Task directions. Filter the lines below, keeping each one that holds "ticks".

Dataset items:
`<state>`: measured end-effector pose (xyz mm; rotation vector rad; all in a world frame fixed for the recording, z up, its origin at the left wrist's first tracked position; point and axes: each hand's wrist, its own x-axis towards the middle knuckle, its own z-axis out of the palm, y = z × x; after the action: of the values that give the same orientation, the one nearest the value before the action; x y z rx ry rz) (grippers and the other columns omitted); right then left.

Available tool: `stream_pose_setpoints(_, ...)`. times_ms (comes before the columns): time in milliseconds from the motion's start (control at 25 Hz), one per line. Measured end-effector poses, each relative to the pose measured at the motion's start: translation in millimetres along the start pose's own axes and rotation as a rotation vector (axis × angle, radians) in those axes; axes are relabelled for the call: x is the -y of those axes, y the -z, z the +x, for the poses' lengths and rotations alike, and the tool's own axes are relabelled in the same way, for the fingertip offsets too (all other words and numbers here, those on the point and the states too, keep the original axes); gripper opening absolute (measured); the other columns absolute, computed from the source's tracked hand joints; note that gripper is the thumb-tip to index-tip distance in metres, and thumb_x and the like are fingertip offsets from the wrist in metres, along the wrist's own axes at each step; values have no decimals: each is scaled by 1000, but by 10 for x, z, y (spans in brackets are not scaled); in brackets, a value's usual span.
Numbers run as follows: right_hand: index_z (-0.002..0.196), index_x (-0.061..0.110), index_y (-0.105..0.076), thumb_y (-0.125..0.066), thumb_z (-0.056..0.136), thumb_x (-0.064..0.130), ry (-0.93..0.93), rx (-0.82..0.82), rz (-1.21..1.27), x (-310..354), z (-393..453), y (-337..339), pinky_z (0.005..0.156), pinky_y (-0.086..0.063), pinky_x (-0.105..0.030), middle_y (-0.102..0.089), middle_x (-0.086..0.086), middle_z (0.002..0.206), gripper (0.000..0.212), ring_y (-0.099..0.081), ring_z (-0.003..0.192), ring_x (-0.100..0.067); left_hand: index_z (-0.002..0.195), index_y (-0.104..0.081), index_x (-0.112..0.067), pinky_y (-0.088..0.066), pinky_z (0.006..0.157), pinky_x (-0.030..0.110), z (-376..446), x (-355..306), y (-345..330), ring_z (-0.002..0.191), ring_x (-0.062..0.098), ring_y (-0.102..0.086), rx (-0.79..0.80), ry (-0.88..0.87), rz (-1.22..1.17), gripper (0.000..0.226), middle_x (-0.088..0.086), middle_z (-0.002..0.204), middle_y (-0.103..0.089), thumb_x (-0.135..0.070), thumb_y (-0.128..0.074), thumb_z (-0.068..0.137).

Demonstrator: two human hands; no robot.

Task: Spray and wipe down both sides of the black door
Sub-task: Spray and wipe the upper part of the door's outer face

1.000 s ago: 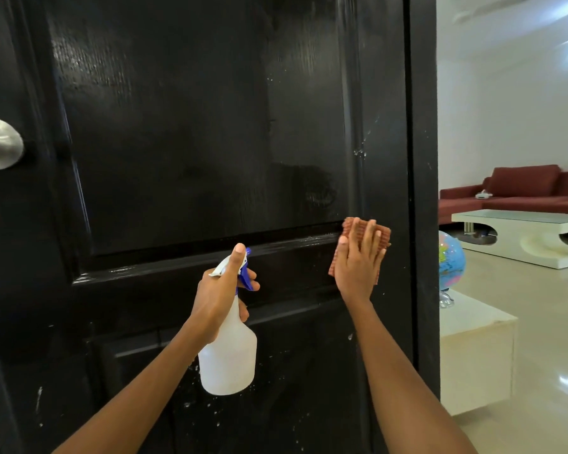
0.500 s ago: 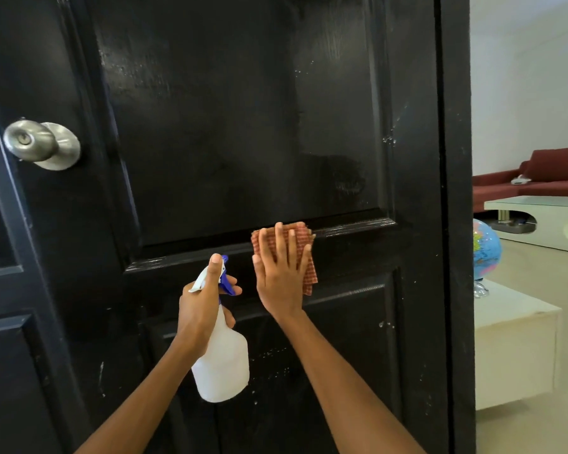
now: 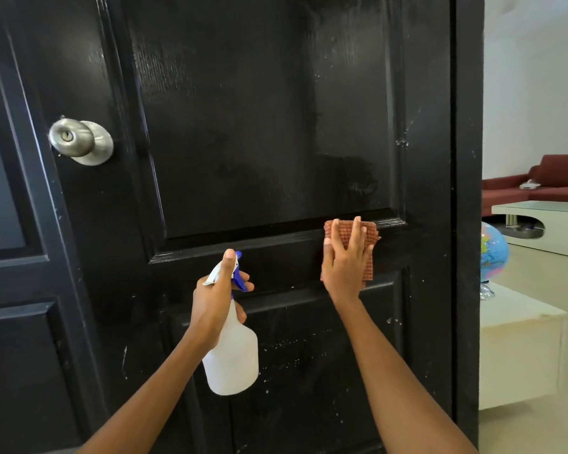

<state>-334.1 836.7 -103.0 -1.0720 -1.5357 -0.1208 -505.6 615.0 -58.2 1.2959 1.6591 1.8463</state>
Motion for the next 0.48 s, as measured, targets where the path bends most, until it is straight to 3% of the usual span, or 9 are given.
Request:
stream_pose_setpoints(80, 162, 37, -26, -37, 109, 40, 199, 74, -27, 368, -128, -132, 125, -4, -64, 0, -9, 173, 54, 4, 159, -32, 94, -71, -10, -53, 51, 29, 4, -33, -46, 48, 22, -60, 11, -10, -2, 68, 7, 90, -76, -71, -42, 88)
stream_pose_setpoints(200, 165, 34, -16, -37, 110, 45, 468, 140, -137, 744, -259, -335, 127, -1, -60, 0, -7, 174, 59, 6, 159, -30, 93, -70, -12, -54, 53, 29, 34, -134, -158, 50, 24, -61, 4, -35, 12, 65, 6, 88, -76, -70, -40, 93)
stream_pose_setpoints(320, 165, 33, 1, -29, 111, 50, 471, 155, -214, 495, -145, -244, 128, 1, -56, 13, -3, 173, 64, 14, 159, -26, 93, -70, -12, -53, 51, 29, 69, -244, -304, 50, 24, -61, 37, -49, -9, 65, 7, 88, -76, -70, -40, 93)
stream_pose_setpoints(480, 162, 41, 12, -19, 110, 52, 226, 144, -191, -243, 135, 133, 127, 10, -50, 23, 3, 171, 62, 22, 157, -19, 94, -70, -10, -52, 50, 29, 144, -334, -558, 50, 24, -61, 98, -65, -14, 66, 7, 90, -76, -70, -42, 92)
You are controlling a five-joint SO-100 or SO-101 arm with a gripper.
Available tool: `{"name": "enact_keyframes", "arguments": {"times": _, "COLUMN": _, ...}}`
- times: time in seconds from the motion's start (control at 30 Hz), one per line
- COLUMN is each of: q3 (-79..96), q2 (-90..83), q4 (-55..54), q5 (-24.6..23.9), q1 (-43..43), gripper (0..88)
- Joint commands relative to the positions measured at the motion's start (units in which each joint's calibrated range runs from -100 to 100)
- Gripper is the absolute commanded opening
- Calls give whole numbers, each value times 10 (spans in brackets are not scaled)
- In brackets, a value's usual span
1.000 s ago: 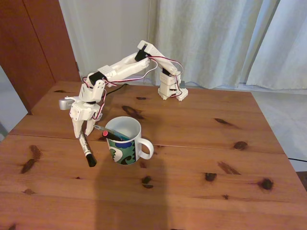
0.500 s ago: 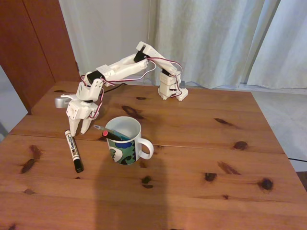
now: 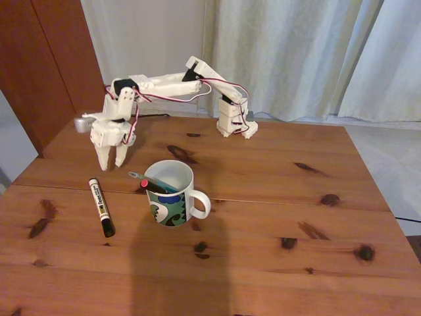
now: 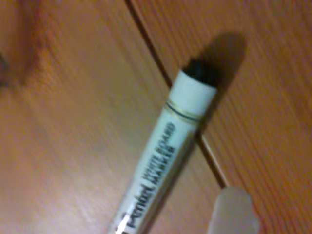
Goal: Clean up the desk and place the pens and markers into the cup
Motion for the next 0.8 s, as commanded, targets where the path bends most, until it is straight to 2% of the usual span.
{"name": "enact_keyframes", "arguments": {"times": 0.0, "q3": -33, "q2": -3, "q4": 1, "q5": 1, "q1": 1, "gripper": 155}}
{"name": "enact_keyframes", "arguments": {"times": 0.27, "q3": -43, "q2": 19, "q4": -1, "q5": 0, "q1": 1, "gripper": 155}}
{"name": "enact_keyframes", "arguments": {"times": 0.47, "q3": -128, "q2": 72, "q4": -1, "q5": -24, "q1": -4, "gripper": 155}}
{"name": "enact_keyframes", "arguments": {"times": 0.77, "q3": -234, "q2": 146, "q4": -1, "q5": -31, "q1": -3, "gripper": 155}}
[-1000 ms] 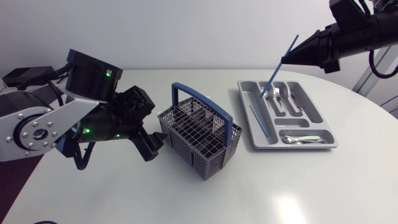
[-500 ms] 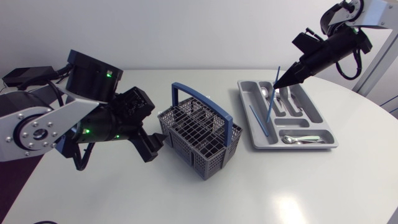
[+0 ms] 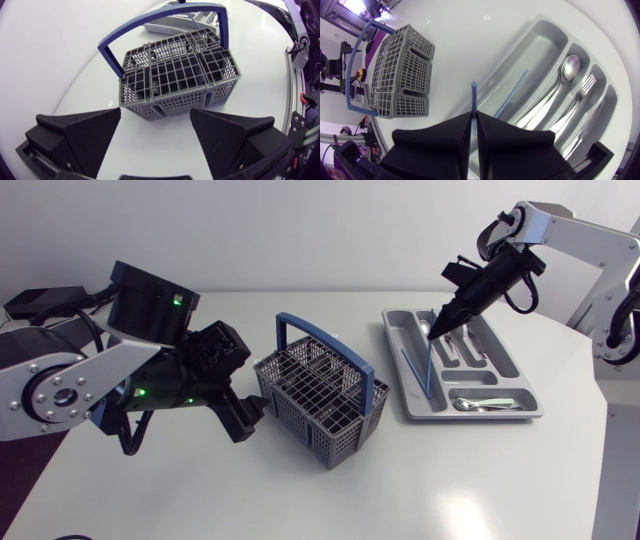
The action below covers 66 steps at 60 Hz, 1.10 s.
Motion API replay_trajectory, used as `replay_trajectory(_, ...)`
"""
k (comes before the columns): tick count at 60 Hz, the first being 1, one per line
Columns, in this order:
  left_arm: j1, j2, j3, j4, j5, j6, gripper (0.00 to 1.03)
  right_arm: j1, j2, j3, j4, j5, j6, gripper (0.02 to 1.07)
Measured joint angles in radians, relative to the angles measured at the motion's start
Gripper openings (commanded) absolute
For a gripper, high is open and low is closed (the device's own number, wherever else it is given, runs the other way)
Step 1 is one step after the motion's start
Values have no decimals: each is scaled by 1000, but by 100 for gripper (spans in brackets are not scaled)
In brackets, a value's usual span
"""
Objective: Unload the cutlery basket into the drawer organizer.
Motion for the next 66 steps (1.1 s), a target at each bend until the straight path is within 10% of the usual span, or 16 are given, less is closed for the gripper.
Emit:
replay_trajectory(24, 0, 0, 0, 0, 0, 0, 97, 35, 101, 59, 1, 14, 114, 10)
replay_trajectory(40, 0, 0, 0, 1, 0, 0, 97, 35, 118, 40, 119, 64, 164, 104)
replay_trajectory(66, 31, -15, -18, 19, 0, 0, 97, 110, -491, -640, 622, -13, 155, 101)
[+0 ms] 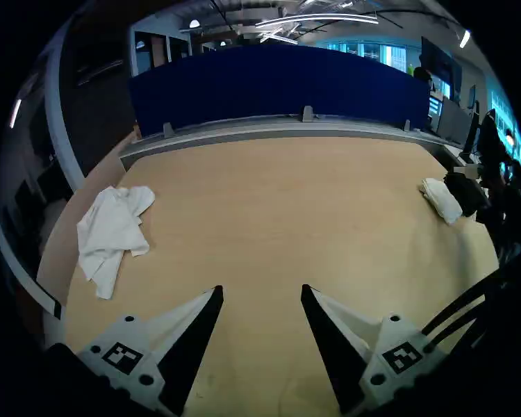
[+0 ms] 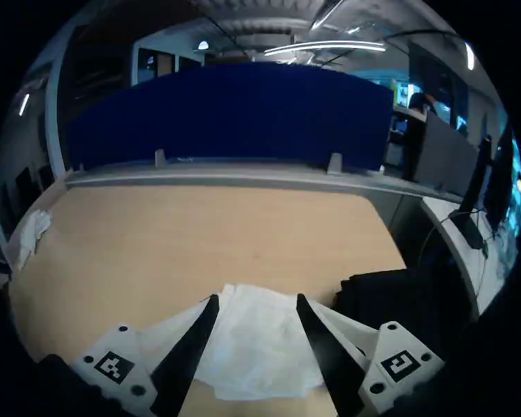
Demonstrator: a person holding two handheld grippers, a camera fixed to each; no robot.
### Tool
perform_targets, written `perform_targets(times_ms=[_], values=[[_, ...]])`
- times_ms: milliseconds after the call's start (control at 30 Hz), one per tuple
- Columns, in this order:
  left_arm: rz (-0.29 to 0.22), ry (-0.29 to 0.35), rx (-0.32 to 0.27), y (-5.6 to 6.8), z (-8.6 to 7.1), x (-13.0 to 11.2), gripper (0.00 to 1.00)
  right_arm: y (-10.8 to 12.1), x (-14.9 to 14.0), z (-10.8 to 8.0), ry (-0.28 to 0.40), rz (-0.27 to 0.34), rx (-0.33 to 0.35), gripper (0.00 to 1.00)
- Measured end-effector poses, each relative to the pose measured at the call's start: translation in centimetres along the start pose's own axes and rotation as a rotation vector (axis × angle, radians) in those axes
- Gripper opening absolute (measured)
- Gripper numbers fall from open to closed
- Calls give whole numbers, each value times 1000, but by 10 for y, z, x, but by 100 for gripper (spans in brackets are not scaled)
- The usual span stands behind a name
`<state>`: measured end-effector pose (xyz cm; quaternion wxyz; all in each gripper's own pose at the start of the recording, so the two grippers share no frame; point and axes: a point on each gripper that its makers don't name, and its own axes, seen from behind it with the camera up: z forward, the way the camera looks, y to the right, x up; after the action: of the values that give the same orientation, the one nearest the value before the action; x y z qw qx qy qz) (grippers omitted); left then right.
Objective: Fold towel
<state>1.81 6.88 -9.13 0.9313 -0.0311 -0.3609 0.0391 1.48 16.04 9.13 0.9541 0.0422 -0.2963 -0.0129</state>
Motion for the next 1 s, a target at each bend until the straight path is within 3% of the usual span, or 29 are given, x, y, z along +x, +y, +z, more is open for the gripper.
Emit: perform_targets(times_ms=[233,367,600,800,1000], values=[[-4,32,-19,-4,1,11,83,-29,5,-70,56,68,23,100],[-9,54,-33,-6,2,17,83,-47,1,-99,67,78,19,100],[-11,89,-49,-7,0,27,83,-62,8,-129,121,94,-17,100],[-25,122,-61,-10,-3,35,83,-68,31,-155,231,149,-66,100],[-38,164,-70,-13,-8,47,83,-95,54,-180,338,168,-48,100]])
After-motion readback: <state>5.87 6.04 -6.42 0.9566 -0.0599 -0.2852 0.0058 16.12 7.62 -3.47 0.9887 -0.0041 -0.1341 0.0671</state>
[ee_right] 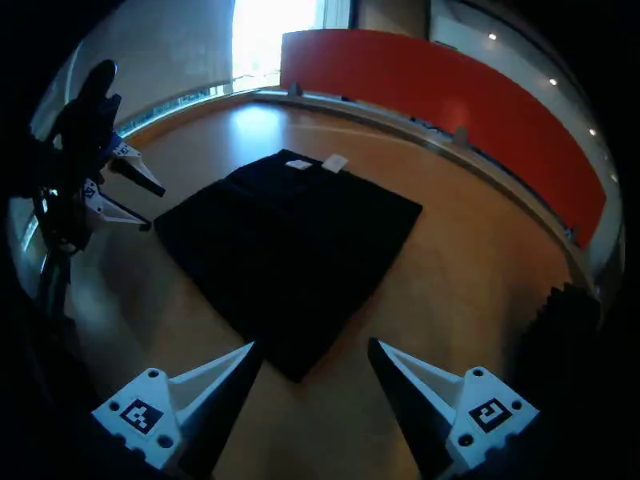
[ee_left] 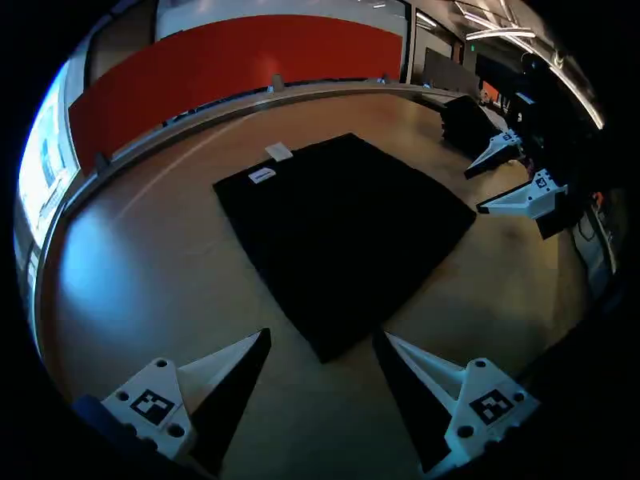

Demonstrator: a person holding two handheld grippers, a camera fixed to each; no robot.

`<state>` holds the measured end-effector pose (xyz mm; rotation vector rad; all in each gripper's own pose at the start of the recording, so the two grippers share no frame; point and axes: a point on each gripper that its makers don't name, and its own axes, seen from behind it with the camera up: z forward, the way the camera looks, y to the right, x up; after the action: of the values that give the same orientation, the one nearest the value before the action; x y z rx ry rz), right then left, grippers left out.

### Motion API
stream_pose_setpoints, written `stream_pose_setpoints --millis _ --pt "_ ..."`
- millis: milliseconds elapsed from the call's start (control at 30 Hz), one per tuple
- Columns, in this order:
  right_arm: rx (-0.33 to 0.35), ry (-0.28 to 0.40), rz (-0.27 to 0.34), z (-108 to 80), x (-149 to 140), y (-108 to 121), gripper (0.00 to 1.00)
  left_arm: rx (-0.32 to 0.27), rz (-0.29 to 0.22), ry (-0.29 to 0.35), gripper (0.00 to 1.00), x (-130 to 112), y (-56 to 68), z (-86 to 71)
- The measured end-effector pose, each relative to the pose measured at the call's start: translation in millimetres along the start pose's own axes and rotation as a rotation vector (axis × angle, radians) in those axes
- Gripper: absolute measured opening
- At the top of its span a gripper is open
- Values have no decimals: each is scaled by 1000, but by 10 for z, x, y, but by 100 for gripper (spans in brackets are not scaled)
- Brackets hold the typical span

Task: Fold towel

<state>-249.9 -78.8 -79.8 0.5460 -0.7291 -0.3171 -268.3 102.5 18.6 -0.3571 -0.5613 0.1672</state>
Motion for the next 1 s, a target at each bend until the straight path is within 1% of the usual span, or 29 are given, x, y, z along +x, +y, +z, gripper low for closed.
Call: stream_pose_setpoints --millis 200,333,400,600,733,800,933,1000 --pt "20 -29 11 56 -147 -65 97 -10 15 -32 94 -78 52 68" --pt "30 -33 18 94 -187 -89 93 -2 21 -46 94 -122 55 95" --pt "28 -30 15 111 -194 -84 89 2 20 -53 94 -143 56 104" --pt "44 -37 3 148 -229 -133 73 9 6 -58 94 -163 70 124" --pt "55 -33 8 157 -236 -176 62 16 5 -56 93 -166 69 122" --pt "61 -30 12 160 -237 -202 55 19 0 -54 90 -167 67 121" --pt "57 -22 21 158 -232 -214 45 24 -6 -56 83 -174 73 118" --pt "53 -19 27 155 -230 -212 37 25 -6 -56 81 -176 76 118"
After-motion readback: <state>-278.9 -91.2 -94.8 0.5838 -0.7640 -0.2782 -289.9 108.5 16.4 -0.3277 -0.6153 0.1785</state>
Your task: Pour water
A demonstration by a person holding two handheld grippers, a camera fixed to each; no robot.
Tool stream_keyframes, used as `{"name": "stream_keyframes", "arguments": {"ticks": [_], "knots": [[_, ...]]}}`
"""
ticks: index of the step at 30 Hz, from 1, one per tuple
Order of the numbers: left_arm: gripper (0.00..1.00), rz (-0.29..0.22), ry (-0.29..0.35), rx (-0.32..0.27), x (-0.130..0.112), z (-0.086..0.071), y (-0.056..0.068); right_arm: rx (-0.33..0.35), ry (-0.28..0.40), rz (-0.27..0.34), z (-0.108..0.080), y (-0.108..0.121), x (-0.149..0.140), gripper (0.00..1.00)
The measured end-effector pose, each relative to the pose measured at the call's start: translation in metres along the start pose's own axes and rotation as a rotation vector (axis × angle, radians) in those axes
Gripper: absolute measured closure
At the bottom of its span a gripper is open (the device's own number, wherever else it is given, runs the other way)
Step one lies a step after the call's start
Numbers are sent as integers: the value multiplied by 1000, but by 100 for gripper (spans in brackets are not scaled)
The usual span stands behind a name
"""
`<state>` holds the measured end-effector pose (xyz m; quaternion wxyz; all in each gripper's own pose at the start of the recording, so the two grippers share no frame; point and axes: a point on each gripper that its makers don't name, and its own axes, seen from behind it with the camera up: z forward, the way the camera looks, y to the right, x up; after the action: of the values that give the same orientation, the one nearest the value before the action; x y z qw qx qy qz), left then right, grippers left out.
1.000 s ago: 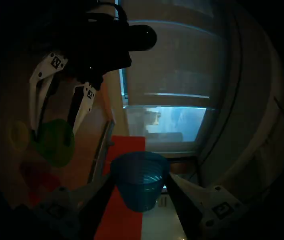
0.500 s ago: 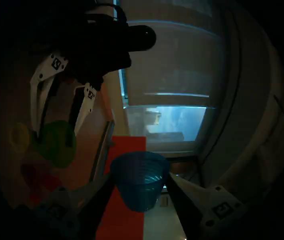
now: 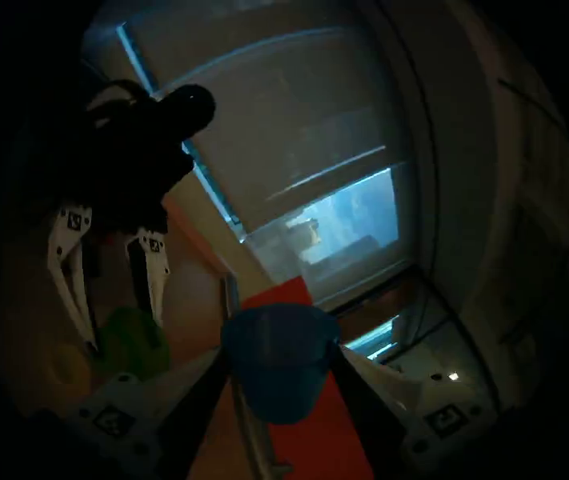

Response box.
Tool stream_keyframes, used as `{"name": "stream_keyframes", "arguments": {"ticks": [_], "knots": [[_, ...]]}}`
ticks: index of the step at 30 Hz, from 1, one per tuple

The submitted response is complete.